For parenteral administration, solutions or suspensions of these compounds in sesame or peanut oil or in aqueous propylene glycol solutions, as well as in sterile aqueous solutions, may be employed. These particular solutions are especially suitable for intramuscular injection under the skin. Aqueous solutions dissolved in pure distilled water are also useful for intravenous injection provided that the pH is suitably adjusted in advance. Such insulators should also be suitably buffered, if necessary, and the liquid diluent first rendered isotonic with sufficient saline. The activity of the compounds of this invention as antiulcer agents is determined by their ability to pass at least one of the following two standard biological and / or pharmacological tests, namely (1) measuring their ability to resist specific functions of histamine that are not inhibited by antihistamines such as me-pyramine, i. a measure of their ability to block certain histamine-Hj receptor sites; and (2) measuring their ability to inhibit gastric acid secretion in the stomachs of Heidenhair. pouches, wherein the dogs have been pre-treated with Penta-30 gastrin for stimulation of this acid (in their stomachs).

Biological activity:

The efficacy of the compounds of the invention against gastric acid or sea buckthorn was determined in overnight paas-35 tons of He.idenhain pouch dogs. Pentagar.tri in.i λ (Penf Avlon-Ayerst) was lost in a continuous infusion of 8,73672 into the external tibial vein to stimulate acid secretion; the infusion used a dosage that had been found in previous experiments to stimulate near-maximal acid secretion from the stomach.

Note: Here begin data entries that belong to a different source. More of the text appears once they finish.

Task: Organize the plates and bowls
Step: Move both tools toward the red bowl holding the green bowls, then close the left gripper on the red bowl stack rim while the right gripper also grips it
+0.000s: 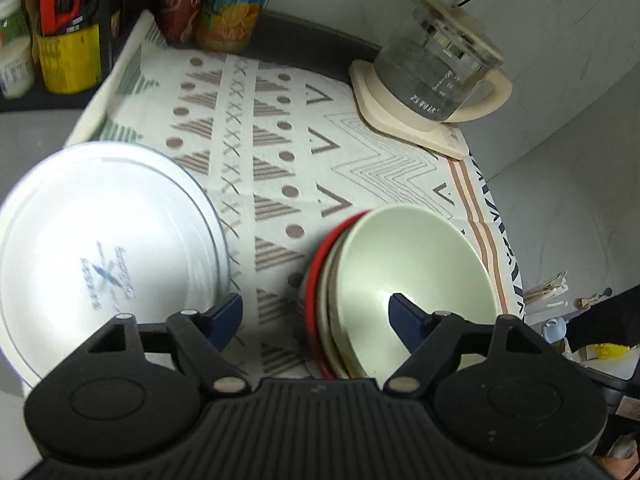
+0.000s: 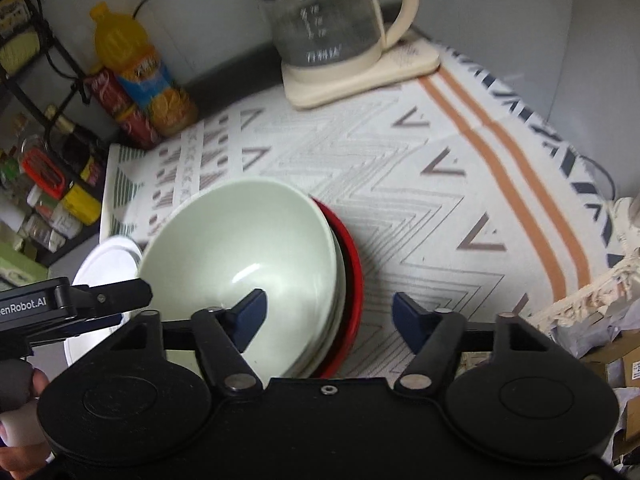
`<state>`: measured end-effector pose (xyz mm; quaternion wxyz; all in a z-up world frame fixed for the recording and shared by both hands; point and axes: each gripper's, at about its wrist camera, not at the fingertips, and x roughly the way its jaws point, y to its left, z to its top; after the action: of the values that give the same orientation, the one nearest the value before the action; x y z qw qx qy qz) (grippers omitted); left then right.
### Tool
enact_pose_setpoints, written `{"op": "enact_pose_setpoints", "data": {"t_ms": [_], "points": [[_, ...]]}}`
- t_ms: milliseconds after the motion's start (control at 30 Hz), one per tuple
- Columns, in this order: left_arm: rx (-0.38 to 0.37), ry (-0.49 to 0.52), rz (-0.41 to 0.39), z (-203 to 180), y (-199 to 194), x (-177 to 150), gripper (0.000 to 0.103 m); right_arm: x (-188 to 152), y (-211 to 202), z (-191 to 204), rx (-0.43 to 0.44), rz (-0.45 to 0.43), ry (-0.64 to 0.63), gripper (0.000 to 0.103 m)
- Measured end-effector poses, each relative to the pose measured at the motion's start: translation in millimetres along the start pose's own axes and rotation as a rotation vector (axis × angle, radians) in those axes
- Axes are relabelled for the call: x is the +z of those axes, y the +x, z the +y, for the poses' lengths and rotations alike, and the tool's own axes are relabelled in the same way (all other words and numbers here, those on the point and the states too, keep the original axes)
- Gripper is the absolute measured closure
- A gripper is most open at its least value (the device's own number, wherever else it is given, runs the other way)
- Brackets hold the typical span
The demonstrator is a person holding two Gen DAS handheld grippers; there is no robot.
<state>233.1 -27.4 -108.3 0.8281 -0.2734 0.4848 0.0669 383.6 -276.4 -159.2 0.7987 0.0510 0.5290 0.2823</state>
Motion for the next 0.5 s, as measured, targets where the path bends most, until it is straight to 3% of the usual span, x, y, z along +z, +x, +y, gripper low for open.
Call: {"op": "enact_pose_setpoints", "data": {"t_ms": [300, 500], "points": [[0.039, -0.12, 0.019, 1, 26, -25, 0.057, 1, 28, -9, 0.059, 0.118, -0.08, 0.056], [0.035, -0.173, -0.05, 0, 24, -33, 0.07, 5, 39, -7, 0.096, 0.145, -0.14, 0.062]]}}
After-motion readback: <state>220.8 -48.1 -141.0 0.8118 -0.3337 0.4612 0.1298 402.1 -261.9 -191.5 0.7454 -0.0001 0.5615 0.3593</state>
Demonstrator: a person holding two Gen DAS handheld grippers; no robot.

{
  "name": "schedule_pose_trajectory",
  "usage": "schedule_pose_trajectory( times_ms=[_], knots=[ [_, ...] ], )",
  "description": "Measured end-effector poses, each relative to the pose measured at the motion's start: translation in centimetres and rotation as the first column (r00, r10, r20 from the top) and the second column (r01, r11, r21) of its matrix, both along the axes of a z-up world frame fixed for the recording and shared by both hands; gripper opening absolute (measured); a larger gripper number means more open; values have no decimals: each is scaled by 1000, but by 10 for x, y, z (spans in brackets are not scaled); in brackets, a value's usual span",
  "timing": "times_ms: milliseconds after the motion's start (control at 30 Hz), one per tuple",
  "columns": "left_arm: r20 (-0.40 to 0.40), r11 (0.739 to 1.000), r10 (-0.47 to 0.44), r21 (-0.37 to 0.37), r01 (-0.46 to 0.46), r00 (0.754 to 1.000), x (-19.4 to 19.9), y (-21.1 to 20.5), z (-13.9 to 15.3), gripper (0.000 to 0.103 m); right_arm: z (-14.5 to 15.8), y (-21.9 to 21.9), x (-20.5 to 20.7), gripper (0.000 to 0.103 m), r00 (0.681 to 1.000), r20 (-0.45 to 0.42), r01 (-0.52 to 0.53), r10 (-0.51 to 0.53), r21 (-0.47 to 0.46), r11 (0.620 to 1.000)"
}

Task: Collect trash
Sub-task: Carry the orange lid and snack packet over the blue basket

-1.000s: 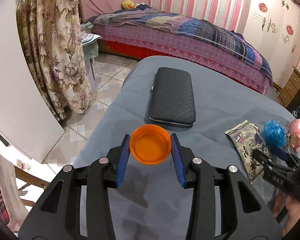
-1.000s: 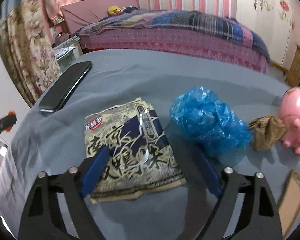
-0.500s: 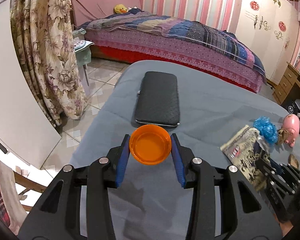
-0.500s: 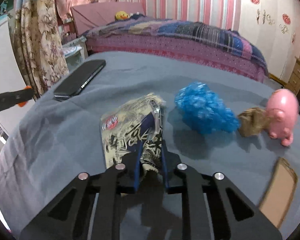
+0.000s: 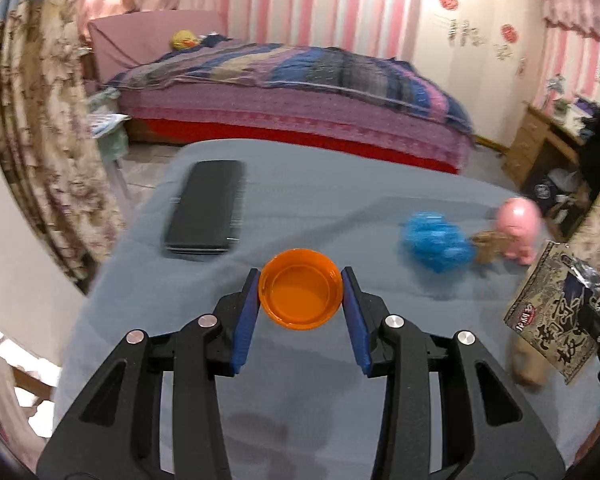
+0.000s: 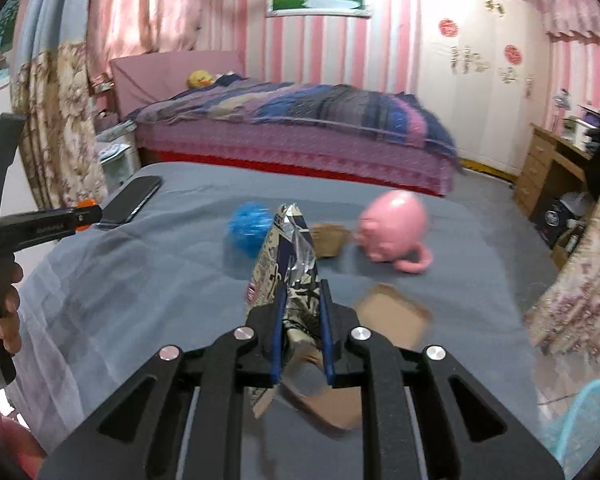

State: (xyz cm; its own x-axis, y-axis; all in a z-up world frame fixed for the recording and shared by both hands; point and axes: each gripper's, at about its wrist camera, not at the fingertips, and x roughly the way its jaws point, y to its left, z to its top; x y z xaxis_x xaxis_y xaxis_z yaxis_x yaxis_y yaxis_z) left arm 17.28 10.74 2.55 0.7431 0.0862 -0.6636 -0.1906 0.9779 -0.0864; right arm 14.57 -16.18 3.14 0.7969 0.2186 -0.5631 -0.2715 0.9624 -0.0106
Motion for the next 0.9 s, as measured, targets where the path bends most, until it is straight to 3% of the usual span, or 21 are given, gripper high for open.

Gastric fluid was collected at 30 ml to 5 minute intervals from the time the pentagastrin infusion was initiated and measured to the nearest 0.1 ml. During each experiment, 10 batches of gastric fluid were taken from each dog. The acid content was determined by titrating 0.1 ml of gastric fluid to pH 7.4 with 0.1 N sodium hydroxide 10 using an autoburette and a glass electrode pH meter (Radiometer). The drug or vehicle was administered intravenously 90 minutes after the start of the pentagastrin infusion at a dose of 1 mg / kg. The anti-gastric acid secretion effect was calculated by comparing the lowest acid excretion observed after drug administration to the average of the acid excretion rates observed immediately before drug administration.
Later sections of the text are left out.